_Directions for this task_: Transcribe the listing word for word, beginning at its first line and ending at the line containing "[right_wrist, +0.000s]"; omit the pictures.
------------------------------------------------------------------------
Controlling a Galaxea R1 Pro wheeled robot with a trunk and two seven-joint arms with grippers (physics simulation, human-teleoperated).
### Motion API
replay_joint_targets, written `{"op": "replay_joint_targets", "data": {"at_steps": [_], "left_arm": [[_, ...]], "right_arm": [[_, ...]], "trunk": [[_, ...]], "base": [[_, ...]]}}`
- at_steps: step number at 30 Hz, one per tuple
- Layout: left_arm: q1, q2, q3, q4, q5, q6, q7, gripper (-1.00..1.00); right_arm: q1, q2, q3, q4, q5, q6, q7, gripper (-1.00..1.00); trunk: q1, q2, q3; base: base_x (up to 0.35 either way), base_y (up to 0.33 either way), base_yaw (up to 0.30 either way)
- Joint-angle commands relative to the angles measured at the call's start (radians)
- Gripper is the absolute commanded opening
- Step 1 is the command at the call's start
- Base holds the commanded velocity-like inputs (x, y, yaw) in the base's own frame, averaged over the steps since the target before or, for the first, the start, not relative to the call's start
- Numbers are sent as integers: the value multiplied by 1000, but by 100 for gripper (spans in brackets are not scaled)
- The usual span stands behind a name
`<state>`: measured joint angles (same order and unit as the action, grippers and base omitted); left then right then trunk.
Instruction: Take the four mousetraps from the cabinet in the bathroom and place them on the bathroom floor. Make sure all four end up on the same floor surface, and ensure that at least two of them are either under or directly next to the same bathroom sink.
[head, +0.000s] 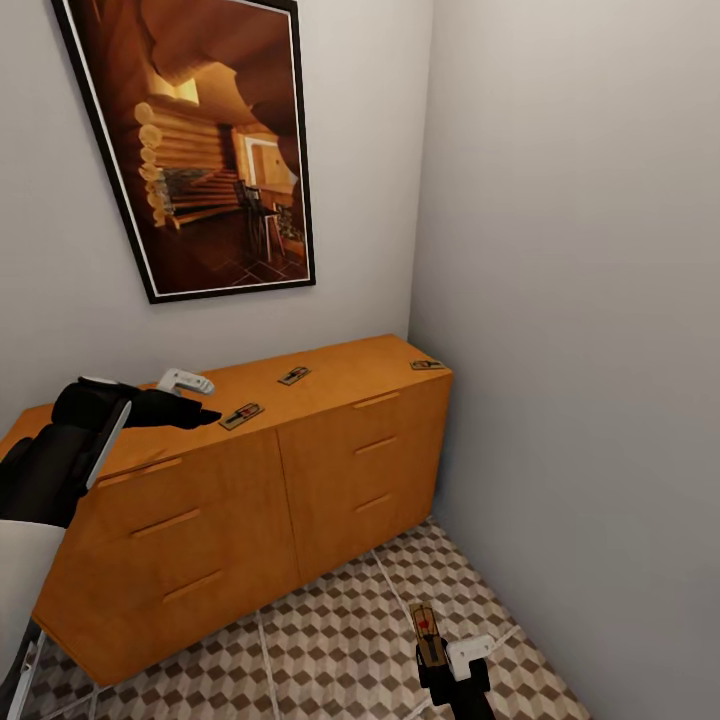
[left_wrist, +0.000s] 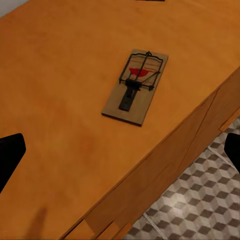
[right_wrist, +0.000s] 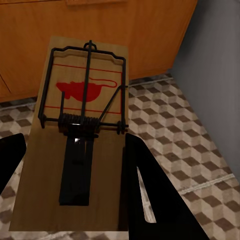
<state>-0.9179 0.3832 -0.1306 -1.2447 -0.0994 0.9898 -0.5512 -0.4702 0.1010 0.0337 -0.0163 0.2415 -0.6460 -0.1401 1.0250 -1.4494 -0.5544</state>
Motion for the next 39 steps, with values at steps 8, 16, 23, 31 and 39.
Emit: {"op": "replay_joint_targets", "data": {"at_steps": [8, 16, 23, 31, 39], "left_arm": [[-1, 1, -1, 5, -11, -2, -9, 100], [-1, 2, -1, 6, -11, -2, -9, 100], [-1, 1, -1, 8, -10, -2, -9, 100], [-1, 2, -1, 7, -11, -2, -9, 100], [-1, 2, 0, 6, -10, -2, -10, 100]], "right_arm": [[-1, 0, 3, 1, 9, -1, -10, -100], [-1, 0, 3, 1, 9, -1, -10, -100], [-1, 0, 3, 1, 9, -1, -10, -100], [-1, 0, 3, 1, 9, -1, -10, -100], [-1, 0, 3, 1, 9, -1, -10, -100]], "trunk": [[0, -1, -1], [0, -1, -1], [0, -1, -1], [0, -1, -1], [0, -1, -1]], "base": [[0, 0, 0], [0, 0, 0], [0, 0, 0], [0, 0, 0], [0, 0, 0]]}}
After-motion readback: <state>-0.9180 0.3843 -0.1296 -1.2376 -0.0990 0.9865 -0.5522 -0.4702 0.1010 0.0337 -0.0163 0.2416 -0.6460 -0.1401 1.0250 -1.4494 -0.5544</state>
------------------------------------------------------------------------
_Expected answer_:
Controlling a Galaxea R1 Pro wheeled robot with a trunk and two seven-joint arms with grippers (physics simulation, human-teleoperated).
### Motion API
replay_joint_targets, written `{"op": "replay_joint_targets", "data": {"at_steps": [_], "left_arm": [[_, ...]], "right_arm": [[_, ...]], "trunk": [[_, ...]], "base": [[_, ...]]}}`
- at_steps: step number at 30 Hz, one per tuple
- Layout: left_arm: q1, q2, q3, q4, q5, q6, q7, gripper (-1.00..1.00); right_arm: q1, q2, q3, q4, q5, q6, q7, gripper (-1.00..1.00); trunk: q1, q2, q3; base: base_x (up to 0.35 either way), base_y (up to 0.33 either way), base_yaw (up to 0.30 either way)
- Joint-angle commands relative to the angles measured at the call's start (radians)
- Gripper is the absolute commanded opening
- Step 1 is the command at the call's start
- Base holds the commanded velocity-like inputs (x, y, yaw) in the base's own frame, averaged over the steps since the target before or, for the first, the start, not relative to the call's start
- Numbers are sent as integers: the value multiplied by 1000, but by 100 for gripper (spans in brackets are not scaled)
- The usual span stands behind a name
`<state>`: measured joint angles (same order and unit as the action, grippers and base omitted); left then right then trunk.
Instruction: Take the four mousetraps from the cabinet in the bathroom and place them on the bathroom floor. Make sure all four end up on the same floor surface, and ensure that at least two of them are either under or directly next to the same bathroom sink.
[head, +0.000s] 
[left_wrist, +0.000s] 
[right_wrist, +0.000s] 

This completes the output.